[PROBLEM TO WORK ON] For the data below, give the number of lines that include the word "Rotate" and nothing else.

Items listed in a dataset:
※

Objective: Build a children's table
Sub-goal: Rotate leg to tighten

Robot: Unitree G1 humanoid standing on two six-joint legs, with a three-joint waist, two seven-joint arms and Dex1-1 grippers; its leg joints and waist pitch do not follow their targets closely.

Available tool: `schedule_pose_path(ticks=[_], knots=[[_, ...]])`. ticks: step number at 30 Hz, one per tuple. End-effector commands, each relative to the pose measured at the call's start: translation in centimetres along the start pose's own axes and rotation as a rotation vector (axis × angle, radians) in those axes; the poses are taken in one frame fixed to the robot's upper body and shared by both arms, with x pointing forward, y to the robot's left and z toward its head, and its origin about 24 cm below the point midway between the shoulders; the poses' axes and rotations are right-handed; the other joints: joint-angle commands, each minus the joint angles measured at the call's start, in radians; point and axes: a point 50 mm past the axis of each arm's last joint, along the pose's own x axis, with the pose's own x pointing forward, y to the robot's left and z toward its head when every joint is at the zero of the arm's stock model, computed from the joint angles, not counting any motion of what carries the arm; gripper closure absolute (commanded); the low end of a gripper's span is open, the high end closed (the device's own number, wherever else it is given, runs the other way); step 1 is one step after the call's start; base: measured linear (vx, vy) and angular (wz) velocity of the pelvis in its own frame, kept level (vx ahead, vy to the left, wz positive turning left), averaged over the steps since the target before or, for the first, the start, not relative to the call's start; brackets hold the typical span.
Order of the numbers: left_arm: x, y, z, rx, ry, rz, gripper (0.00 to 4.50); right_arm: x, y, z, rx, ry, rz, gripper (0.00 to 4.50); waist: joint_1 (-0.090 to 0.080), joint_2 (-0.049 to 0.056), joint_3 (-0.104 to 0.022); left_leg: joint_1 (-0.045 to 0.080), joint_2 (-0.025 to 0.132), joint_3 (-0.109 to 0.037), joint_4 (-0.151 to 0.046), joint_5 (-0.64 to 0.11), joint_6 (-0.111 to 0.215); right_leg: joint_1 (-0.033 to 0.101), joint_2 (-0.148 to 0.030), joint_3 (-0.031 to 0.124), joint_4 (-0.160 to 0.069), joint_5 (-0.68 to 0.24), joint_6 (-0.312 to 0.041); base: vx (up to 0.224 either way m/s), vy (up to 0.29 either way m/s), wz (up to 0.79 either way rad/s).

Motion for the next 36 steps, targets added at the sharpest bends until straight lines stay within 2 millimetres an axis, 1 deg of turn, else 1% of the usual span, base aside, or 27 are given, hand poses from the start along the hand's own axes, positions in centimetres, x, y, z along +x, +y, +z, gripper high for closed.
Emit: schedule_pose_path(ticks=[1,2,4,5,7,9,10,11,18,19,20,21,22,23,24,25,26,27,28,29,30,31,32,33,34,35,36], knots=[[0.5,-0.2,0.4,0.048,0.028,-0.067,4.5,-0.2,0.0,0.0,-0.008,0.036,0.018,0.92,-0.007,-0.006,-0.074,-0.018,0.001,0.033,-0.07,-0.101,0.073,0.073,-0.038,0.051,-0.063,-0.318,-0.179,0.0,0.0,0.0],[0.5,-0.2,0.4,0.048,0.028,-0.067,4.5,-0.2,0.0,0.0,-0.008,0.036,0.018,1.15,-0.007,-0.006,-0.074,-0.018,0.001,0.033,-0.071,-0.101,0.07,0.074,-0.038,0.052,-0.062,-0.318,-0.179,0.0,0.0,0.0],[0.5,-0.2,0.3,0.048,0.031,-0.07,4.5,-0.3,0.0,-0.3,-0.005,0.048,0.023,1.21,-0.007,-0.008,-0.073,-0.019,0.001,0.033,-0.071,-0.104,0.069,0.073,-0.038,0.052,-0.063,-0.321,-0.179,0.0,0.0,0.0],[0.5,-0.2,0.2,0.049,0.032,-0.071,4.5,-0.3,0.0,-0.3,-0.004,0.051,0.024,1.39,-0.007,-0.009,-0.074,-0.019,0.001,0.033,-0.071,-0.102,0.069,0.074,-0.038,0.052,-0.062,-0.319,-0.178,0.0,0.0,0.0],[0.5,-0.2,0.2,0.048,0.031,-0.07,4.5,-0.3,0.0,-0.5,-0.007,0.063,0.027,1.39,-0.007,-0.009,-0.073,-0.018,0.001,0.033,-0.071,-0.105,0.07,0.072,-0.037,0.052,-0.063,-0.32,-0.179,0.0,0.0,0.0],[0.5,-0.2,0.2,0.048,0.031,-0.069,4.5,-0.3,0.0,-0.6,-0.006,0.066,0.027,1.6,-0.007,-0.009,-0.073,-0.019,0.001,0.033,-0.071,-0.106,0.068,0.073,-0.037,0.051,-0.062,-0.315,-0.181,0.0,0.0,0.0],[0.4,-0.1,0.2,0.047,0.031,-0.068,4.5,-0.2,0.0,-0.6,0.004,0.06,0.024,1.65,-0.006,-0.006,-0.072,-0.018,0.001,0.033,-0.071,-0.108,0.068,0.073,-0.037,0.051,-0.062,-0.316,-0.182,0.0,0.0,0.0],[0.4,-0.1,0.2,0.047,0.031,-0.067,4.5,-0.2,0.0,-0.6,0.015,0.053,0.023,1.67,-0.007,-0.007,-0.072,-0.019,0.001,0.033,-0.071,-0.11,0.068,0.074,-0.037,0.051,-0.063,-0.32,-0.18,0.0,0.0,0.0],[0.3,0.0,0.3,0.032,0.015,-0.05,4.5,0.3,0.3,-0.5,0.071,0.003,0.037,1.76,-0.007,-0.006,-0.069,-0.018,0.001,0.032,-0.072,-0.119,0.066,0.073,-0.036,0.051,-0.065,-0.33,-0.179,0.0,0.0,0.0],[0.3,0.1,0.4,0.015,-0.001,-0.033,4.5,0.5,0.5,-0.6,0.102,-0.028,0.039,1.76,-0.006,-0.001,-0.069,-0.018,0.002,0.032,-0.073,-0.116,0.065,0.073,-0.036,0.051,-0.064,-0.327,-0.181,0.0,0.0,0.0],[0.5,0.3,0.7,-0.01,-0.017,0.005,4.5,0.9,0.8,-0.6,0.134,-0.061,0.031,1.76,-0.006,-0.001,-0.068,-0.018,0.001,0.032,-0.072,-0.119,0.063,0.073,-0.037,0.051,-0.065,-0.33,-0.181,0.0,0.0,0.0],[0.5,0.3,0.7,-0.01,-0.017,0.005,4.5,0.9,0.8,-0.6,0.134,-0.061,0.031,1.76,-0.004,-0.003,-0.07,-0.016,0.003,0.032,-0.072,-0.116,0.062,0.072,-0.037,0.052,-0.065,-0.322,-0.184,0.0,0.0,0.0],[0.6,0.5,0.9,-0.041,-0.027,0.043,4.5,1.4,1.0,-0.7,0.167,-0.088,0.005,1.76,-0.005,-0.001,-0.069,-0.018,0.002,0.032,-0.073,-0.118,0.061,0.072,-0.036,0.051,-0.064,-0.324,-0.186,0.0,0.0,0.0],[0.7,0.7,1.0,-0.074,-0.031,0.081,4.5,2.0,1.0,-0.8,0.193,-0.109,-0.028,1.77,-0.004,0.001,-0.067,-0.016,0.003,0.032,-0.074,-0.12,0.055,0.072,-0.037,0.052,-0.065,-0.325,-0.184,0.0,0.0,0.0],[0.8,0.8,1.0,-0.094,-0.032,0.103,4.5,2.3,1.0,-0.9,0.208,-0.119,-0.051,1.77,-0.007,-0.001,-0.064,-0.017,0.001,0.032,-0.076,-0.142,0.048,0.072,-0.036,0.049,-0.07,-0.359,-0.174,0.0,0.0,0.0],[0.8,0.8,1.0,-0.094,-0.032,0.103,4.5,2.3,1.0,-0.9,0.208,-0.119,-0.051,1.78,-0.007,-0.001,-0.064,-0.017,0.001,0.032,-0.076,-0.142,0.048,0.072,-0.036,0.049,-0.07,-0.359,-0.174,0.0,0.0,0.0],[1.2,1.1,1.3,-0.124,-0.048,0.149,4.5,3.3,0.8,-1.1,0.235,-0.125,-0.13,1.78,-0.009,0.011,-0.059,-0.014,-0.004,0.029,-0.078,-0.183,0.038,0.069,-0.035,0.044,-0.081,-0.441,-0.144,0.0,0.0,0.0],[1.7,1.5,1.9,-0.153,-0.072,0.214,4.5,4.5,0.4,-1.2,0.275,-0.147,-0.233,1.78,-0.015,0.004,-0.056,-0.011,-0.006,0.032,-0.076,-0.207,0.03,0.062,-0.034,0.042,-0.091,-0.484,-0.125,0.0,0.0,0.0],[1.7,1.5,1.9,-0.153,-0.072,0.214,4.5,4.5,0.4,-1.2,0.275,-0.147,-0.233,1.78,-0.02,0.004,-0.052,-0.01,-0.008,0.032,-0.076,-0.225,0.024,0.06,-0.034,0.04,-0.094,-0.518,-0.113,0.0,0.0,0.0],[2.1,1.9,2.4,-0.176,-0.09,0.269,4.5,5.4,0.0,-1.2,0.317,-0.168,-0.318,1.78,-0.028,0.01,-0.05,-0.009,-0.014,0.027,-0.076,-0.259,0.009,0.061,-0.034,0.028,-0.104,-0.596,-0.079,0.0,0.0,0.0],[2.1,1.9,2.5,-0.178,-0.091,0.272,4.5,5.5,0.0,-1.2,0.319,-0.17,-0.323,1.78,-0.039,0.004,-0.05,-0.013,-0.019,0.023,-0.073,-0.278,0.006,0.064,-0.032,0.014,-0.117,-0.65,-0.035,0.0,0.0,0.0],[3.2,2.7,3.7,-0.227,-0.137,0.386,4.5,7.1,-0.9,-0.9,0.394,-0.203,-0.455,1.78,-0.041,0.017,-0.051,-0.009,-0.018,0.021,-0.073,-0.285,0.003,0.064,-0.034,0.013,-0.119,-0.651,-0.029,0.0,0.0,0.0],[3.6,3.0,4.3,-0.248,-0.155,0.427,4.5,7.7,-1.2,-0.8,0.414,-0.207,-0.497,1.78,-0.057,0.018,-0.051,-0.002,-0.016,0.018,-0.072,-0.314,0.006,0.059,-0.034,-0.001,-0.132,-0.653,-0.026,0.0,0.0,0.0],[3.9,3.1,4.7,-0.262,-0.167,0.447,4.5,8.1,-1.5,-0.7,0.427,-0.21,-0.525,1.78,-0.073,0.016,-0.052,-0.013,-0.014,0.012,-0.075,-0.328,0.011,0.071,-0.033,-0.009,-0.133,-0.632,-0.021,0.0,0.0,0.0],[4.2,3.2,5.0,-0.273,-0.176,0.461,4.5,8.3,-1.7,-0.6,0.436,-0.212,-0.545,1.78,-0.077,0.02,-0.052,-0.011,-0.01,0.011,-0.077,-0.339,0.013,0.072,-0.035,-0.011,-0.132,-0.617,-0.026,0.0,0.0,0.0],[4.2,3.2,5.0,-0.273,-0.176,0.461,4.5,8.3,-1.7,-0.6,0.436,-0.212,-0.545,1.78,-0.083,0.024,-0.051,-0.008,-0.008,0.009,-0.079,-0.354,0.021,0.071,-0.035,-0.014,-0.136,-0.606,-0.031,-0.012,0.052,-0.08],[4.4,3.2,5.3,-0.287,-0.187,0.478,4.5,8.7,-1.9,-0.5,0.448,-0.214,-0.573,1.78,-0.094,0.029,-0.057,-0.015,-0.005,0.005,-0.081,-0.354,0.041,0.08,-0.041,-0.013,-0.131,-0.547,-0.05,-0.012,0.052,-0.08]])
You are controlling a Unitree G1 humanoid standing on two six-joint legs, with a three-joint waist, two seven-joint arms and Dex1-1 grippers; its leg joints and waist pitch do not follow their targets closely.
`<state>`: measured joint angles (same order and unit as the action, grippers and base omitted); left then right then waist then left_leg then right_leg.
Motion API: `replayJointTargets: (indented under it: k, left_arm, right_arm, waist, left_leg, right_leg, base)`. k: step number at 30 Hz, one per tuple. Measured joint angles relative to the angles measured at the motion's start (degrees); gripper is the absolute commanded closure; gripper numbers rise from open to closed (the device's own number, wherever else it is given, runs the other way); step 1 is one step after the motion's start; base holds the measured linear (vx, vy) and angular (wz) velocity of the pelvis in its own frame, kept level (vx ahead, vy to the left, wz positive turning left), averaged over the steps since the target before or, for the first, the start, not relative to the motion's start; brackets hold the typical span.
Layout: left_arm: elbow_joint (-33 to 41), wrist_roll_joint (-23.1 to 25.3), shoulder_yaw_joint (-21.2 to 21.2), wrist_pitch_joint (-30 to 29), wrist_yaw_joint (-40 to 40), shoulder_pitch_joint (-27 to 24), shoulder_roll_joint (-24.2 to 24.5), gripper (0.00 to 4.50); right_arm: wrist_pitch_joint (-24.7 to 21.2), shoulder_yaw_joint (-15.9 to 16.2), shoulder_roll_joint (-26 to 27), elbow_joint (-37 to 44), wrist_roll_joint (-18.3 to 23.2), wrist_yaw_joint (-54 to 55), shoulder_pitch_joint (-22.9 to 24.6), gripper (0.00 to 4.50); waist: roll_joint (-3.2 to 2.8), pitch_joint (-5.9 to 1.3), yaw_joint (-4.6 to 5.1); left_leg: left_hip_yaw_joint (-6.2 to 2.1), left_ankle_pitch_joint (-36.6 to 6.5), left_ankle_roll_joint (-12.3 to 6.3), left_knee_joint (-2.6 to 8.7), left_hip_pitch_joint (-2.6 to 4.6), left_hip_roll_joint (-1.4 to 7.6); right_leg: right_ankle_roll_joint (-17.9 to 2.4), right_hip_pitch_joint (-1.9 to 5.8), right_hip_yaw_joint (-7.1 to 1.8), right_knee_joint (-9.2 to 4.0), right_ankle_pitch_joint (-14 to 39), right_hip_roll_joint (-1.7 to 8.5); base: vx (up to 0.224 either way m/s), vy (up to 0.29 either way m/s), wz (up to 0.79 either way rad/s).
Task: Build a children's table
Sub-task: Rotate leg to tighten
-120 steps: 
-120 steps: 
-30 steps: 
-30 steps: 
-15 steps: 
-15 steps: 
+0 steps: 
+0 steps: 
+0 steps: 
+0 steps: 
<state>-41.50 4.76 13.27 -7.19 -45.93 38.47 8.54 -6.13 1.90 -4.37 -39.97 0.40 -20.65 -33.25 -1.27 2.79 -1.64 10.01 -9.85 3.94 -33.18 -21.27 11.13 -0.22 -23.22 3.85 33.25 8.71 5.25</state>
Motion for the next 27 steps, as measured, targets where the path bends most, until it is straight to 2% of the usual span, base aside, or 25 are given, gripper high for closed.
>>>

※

[EXERCISE OUTPUT] 2